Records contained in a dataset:
━━━━━━

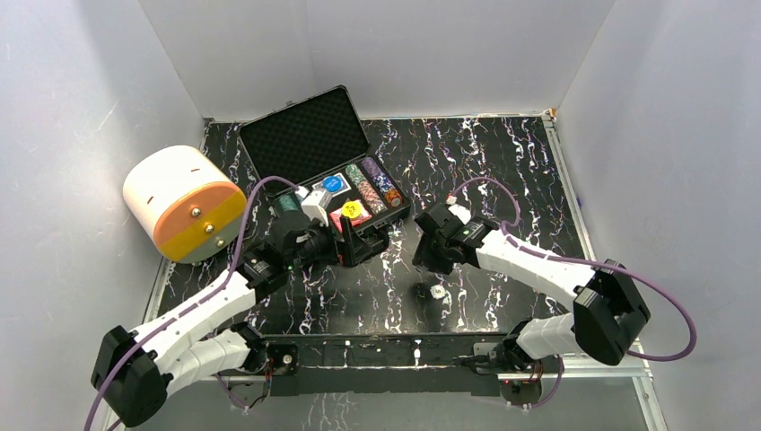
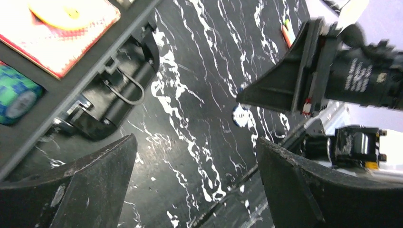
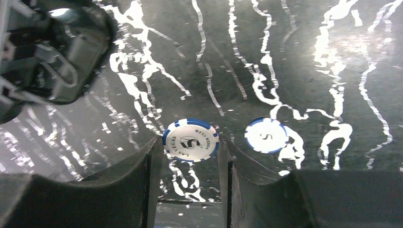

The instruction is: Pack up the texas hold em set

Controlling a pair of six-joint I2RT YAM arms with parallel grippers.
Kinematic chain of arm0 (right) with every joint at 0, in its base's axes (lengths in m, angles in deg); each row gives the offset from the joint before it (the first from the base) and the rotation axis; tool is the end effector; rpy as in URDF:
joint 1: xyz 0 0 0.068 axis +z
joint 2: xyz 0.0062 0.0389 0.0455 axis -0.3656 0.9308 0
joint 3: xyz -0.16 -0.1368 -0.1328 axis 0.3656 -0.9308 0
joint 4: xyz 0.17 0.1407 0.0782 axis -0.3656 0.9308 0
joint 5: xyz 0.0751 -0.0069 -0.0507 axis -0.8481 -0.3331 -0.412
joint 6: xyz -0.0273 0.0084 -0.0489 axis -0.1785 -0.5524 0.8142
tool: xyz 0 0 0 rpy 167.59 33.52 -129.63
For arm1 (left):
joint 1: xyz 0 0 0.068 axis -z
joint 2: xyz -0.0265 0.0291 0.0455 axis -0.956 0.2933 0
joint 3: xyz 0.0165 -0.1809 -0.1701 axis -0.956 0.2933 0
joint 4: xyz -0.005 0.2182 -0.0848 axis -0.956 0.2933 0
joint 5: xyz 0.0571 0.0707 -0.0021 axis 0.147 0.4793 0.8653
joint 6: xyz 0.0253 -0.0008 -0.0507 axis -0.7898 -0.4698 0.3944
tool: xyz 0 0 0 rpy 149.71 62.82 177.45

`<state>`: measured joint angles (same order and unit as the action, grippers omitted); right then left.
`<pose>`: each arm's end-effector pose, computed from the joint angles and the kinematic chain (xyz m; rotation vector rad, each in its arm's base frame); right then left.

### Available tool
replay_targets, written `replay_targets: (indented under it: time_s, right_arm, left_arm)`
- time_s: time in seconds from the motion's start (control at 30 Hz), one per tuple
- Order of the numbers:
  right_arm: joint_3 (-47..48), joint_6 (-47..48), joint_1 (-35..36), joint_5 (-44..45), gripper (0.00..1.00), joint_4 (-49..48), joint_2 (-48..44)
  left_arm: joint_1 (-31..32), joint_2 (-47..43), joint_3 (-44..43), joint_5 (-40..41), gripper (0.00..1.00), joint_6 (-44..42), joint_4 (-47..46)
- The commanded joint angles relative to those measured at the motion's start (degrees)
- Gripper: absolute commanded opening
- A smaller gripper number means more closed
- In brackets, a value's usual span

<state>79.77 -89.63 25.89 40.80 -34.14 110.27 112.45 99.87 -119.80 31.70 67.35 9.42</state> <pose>0.1679 0.1681 0.2079 0.4365 2.6072 0.3521 0.1605 -0.1381 0.2611 0.1927 2.0215 -0.9401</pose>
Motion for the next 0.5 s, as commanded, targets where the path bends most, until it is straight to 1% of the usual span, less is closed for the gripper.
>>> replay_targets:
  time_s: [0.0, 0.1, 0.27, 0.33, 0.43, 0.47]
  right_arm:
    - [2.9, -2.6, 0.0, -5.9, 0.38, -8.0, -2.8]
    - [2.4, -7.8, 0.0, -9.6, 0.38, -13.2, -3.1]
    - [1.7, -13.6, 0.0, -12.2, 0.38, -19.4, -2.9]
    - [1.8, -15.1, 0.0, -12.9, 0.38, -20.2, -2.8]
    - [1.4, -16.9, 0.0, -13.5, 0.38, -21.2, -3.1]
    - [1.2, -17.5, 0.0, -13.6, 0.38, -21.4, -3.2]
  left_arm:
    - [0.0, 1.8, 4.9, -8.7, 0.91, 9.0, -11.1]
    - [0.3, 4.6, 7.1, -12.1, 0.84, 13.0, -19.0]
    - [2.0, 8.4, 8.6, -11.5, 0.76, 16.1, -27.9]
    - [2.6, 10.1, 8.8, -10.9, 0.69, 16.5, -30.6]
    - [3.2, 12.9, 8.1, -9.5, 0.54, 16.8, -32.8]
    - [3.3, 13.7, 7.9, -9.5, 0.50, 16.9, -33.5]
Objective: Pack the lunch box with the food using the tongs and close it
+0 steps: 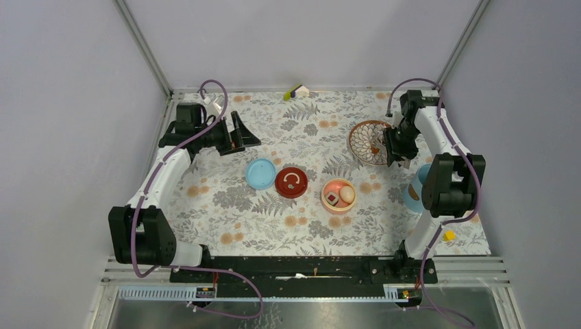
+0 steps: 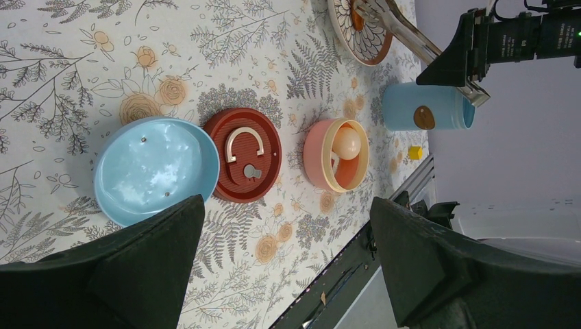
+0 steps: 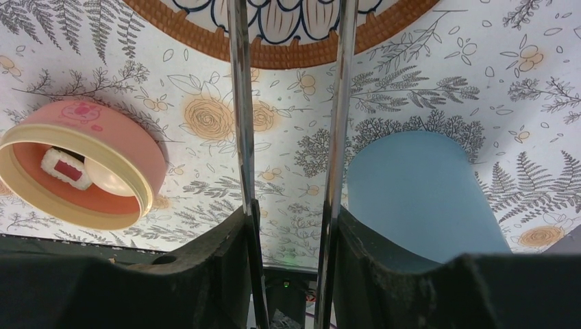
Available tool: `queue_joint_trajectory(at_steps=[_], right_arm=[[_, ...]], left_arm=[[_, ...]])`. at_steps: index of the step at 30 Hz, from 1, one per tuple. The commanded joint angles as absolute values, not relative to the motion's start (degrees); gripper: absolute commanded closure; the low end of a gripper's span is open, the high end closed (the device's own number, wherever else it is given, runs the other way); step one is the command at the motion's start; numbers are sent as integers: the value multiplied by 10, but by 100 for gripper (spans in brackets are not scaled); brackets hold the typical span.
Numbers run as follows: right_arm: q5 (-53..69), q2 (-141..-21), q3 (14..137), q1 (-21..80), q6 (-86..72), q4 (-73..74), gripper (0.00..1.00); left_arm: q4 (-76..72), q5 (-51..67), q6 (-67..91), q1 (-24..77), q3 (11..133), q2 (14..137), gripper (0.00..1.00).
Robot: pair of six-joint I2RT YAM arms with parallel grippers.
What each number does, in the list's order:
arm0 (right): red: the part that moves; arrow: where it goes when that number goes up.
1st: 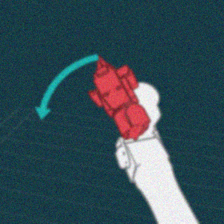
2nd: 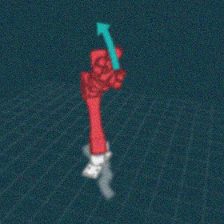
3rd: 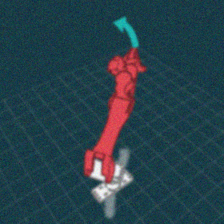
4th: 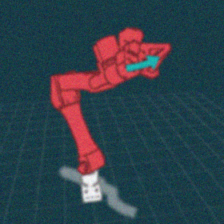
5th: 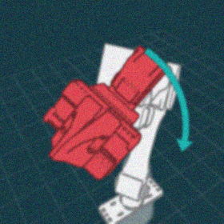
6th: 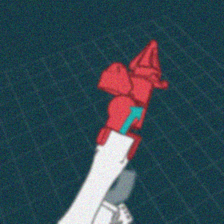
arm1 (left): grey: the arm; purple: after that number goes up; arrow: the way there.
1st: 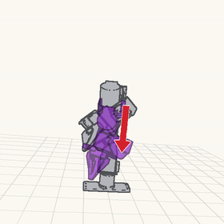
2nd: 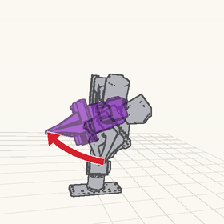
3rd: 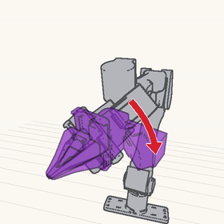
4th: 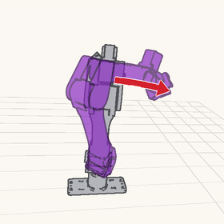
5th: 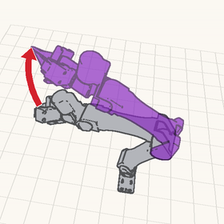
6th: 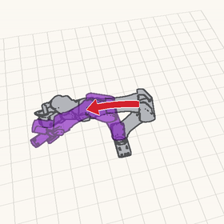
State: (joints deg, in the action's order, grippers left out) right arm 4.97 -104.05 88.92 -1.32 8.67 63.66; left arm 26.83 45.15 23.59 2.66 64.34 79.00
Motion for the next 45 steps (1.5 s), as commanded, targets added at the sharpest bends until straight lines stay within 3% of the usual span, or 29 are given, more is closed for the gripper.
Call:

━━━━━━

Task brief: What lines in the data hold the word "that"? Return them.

Your solution:
arm0 (right): red: the part that moves; arrow: where it goes when that number goes up.
arm1 (left): grey: the arm; purple: after that number goes up; arrow: the way there.

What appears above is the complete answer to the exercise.